Williamsburg is obviously a very special place for me, but it's naturally a very special place for our film and for our country.
NM: What are some of the places, or maybe scenes, that people might recognize or that were particularly important to you?
DS: One that I didn't mention is that when the Royal Governor Dunmore dissolved the House of Burgesses, the bold names that you've heard of, Patrick Henry and other delegates, met in Williamsburg's Raleigh Tavern and proposed, hey, let's let's head up to Philadelphia and unite all the Colonies in discussion and see what we can do about this. So the common cause of America is born in many different places. One of those is in Virginia's Raleigh Tavern.
And another fun instance for me, personally, is that in 1778, there was a total solar eclipse of the sun that everybody kind of just took a break from this war that they've been fighting to look up into the sky and see something that was completely otherworldly and a shared human experience that everybody could take with no malice, really.
This is just something that we can all experience at the same time, which you could not do otherwise in the vastness of this continent, when there was no telephone, there was no internet. But they could all share this experience together and right in the path of totality was Williamsburg, Virginia, where the Reverend James Madison – not the president, but a relative – said that it was as though we were at night and lightning bugs appeared.

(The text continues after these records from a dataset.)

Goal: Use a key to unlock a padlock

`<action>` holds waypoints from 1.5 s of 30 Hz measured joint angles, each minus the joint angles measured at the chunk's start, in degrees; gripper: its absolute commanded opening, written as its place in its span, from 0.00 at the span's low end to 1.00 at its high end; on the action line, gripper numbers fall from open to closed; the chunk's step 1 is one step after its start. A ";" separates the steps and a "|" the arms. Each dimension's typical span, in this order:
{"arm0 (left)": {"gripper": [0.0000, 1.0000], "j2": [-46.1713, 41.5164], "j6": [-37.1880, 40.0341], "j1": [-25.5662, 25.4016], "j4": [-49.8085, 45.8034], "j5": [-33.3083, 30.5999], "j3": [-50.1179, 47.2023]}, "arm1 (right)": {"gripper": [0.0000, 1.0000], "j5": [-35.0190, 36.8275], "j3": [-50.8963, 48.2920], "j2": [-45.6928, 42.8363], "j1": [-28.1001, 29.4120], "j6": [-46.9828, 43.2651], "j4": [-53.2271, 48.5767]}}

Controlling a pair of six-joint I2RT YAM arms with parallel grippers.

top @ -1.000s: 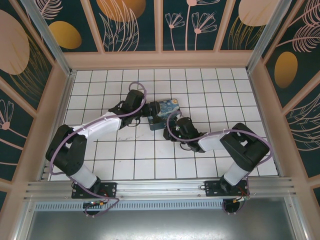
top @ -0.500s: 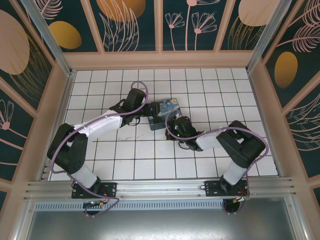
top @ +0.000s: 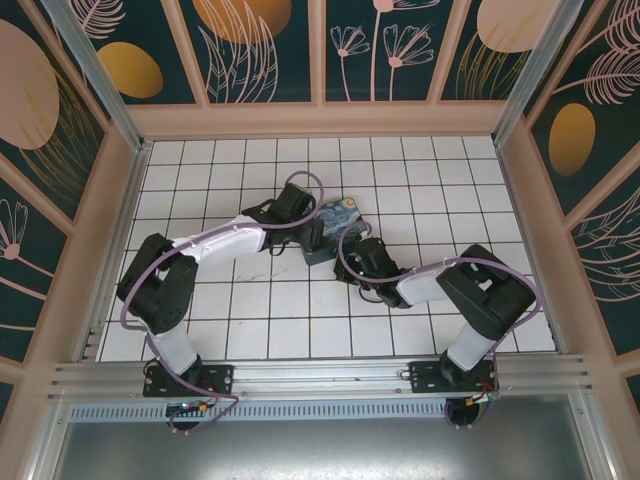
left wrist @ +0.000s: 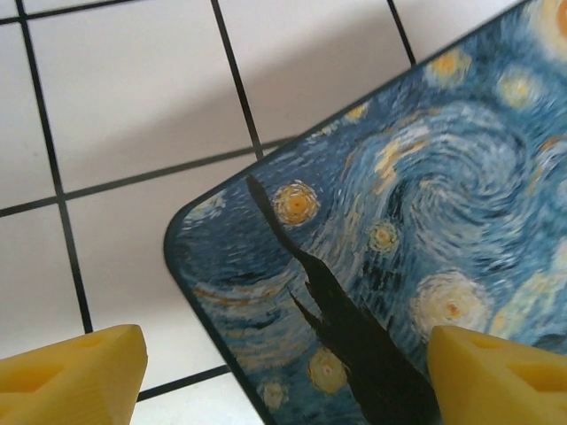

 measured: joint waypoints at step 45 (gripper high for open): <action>0.45 5.16 0.52 -3.13 11.26 -4.20 0.72 | 0.00 -12.61 14.58 2.75 -20.20 -7.56 -16.79</action>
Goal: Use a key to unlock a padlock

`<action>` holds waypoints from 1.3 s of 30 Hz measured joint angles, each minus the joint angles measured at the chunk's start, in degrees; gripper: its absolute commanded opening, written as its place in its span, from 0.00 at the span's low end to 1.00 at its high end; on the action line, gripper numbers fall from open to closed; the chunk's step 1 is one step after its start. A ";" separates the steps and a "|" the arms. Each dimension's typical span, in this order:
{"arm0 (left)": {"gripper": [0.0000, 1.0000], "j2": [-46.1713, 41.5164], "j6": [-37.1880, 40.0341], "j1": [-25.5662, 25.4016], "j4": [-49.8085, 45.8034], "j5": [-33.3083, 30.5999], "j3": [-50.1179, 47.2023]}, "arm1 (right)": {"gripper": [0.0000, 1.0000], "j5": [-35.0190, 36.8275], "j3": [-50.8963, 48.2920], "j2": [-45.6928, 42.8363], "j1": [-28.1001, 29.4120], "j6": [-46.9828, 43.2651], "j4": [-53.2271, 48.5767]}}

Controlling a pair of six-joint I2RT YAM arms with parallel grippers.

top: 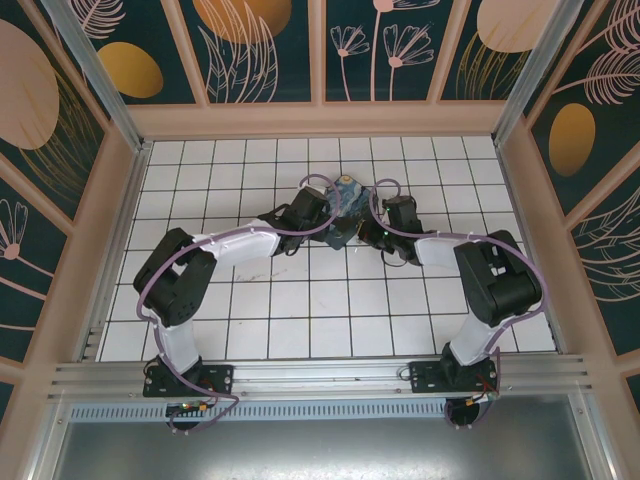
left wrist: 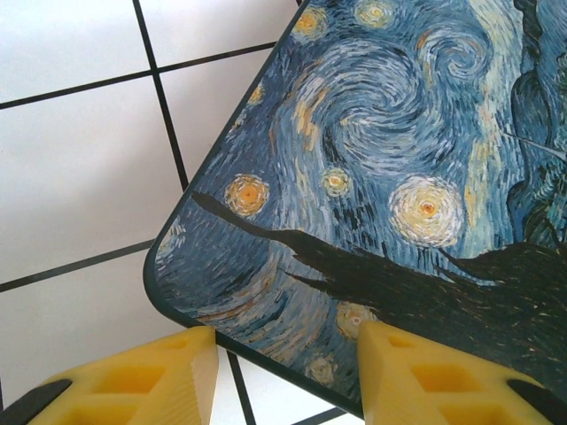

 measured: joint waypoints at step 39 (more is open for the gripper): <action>0.50 3.61 2.73 -0.74 -17.73 0.52 1.33 | 0.00 -6.43 -5.55 -0.04 -1.01 -3.32 3.50</action>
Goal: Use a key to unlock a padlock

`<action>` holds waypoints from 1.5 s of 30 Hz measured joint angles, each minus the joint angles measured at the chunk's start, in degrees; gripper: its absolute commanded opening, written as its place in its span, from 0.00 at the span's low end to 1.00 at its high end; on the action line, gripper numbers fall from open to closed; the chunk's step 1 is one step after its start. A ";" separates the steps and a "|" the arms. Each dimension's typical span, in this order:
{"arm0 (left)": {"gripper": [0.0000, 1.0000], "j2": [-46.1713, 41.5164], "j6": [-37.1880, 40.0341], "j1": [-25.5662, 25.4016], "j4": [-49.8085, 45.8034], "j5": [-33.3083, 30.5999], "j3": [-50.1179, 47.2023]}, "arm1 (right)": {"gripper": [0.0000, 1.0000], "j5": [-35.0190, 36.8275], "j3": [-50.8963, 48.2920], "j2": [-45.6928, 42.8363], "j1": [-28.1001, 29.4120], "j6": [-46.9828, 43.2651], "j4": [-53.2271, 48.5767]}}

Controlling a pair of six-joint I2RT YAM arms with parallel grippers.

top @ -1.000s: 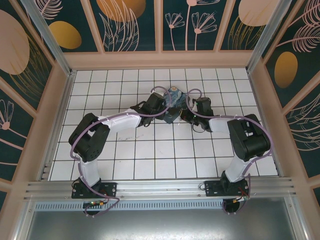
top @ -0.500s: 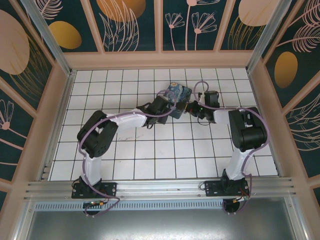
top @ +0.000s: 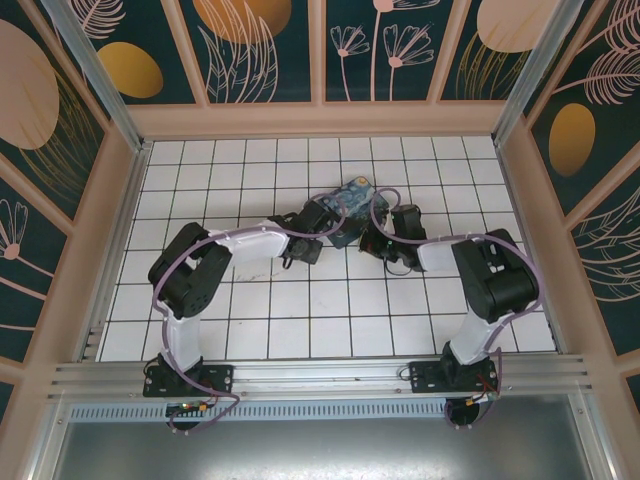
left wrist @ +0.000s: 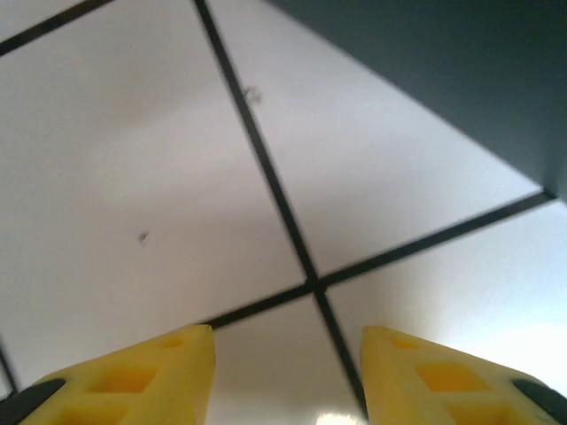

And I just think that that's a fun little nugget of OK, this is this place that we can all walk through. We can all imagine that time and then, just in the middle of the day, we take a time out from the horror of war and see this phenomenon.
NM: How did growing up in Williamsburg shape your approach to history and your approach to your career going forward?
DS: I like to say that I grew up in 1774. I wore the tricorn hat, I wore the leather shoes with brass buckles, stockings, knee breeches, hunting frock. I played the fife and I marched down Duke of Gloucester Street every Saturday afternoon when other people were doing things that normal people do. That was what I did.
So I walked, smelled, saw, heard history and felt it all the time and I loved it. I had four older siblings who loved it too and imposed it on me. And my oldest brother, I was telling Ken today because he got to meet him, made me watch "The Civil War" when I was far too young. And I think those two things together made me want to tell history.
I cannot believe that I fell in with my dream job to get to do this with Ken, with Sarah. To tell our story is something that I really do treasure.